### PROMPT
Scan the records below for the string "nothing" and return every line where it appears.

(Entries taken from a collection)
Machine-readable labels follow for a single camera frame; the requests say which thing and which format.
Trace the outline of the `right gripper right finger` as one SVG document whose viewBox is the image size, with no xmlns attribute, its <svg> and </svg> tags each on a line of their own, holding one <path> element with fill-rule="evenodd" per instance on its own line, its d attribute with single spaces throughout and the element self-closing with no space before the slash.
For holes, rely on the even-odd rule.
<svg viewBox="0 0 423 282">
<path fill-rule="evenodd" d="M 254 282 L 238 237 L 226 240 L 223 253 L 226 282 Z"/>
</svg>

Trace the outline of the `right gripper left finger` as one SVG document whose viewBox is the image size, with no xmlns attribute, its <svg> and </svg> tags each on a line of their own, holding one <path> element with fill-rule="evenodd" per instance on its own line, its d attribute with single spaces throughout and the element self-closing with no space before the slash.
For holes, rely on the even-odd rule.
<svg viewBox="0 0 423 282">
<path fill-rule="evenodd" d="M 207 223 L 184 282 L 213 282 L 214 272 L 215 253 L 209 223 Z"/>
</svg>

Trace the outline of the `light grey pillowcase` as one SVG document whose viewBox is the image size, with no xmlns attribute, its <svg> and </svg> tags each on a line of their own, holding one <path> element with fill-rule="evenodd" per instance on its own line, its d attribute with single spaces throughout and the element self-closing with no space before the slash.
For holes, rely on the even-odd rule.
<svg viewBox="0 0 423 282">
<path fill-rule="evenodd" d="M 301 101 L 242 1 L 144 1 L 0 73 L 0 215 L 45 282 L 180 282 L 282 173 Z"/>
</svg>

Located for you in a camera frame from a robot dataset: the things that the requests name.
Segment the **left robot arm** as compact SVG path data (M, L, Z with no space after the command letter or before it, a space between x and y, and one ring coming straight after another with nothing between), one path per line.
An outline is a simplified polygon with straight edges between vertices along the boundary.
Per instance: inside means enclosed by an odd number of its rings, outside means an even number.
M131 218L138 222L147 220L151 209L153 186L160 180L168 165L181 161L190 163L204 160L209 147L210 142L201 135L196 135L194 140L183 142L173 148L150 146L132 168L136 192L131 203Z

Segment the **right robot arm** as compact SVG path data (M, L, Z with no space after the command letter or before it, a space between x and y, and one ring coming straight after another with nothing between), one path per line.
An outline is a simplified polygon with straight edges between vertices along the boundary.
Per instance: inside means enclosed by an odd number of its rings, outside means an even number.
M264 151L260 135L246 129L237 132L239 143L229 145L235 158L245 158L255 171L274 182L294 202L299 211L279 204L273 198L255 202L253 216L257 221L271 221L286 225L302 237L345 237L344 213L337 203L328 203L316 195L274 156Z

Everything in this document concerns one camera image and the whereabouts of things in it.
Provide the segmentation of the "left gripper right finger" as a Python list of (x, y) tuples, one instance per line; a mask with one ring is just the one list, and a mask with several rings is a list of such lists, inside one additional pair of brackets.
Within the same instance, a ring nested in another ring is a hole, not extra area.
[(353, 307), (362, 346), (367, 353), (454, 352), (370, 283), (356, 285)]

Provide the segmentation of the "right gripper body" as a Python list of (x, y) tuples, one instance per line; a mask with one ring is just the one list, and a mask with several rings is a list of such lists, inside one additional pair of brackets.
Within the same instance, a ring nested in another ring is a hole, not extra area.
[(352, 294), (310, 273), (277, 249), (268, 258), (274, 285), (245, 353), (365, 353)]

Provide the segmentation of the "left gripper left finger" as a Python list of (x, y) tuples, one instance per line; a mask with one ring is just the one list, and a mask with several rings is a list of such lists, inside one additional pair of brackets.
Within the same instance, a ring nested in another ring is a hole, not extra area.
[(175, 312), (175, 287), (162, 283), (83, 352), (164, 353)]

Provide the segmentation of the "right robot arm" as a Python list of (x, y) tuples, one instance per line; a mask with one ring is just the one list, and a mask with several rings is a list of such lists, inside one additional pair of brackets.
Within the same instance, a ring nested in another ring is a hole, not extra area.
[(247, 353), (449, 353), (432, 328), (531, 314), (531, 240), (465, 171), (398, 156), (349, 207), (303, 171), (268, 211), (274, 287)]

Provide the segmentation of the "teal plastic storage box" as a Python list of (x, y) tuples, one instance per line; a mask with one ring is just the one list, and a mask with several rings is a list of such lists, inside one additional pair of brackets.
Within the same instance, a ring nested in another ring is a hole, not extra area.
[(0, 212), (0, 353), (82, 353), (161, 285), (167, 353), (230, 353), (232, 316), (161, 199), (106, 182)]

### SOLUTION
Segment the **left robot arm** as compact SVG path data (M, L, Z with no space after the command letter or before it, a space between x and y, and one ring coming straight after another with nothing between), one path per line.
Segment the **right robot arm** as compact SVG path data (M, L, Z with no space after the command letter or before it, a space between x and y, and one ring coming straight after another with nothing between), one path per line.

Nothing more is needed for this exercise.